New Guidelines from the American Academy of Pediatrics say that children as young as four can be diagnoses and treated for ADHD.

The previous research was more than a decade old and covered children from 6 to 12, but with more research and understanding of the issues surrounding ADHD in children, the upper limit was also expanded to include teenagers to age 18.

Dr. Mark Wolraich, lead author of the report released Sunday at the AAP National Conference in Boston.

“There is now enough evidence to address this broader age range,” he said. “We know that identifying and treating kids at a young age is important … because the earlier we can provide treatment, the better chance of success.”

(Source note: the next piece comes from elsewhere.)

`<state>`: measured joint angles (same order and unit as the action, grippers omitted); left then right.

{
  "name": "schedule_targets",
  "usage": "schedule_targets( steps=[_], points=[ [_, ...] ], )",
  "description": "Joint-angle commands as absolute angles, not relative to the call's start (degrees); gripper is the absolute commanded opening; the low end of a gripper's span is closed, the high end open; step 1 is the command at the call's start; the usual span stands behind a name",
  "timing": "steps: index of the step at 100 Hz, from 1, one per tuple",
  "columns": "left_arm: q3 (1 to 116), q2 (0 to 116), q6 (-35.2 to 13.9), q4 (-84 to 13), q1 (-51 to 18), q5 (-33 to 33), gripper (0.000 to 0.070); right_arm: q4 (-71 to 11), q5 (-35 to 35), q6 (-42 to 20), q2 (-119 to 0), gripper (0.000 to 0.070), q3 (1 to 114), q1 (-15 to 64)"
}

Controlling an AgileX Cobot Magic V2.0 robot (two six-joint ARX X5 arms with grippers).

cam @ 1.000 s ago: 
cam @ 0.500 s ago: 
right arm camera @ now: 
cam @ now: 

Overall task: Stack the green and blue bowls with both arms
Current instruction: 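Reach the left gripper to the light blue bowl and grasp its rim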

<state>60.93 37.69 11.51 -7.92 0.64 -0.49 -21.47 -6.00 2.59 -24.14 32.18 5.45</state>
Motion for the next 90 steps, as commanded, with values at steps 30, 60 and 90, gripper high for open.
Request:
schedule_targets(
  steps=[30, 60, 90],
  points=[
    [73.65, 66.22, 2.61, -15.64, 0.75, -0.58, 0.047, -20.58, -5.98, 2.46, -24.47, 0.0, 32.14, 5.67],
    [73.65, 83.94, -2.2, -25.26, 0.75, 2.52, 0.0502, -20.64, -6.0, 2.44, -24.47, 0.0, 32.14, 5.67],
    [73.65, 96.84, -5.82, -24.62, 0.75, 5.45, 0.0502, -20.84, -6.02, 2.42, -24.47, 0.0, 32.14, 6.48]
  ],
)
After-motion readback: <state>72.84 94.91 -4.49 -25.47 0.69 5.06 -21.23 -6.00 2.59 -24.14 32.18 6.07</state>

ADHD affects some eight percent of children and teens and is the most common neurological disorder in youngsters. Behavior such as hyperactivity, impulsivity, poor social skills and inability to follow directions are the main indicators. It is not thought best to medicate the youngest patients, rather try to help them over come the condition with behavioral therapy and parental training. Showing them consistency and structure around meal, bath and bed times can be important.

However Wolraich, a professor of pediatrics at the University of Oklahoma Health Sciences Center, who has been studying the condition since the 1970s says low doses of Ritalin can assist even the youngest cases where other therapies do not produce results.

Some studies have shown that those with ADHD are at greater risk of dropping out of school, car accidents, substance abuse and its well known they can be difficult to deal with; subject to tantrums and generally distracted.

For older children who are already in school the American Academy of Pediatrics recommends both medication and behavioral therapy.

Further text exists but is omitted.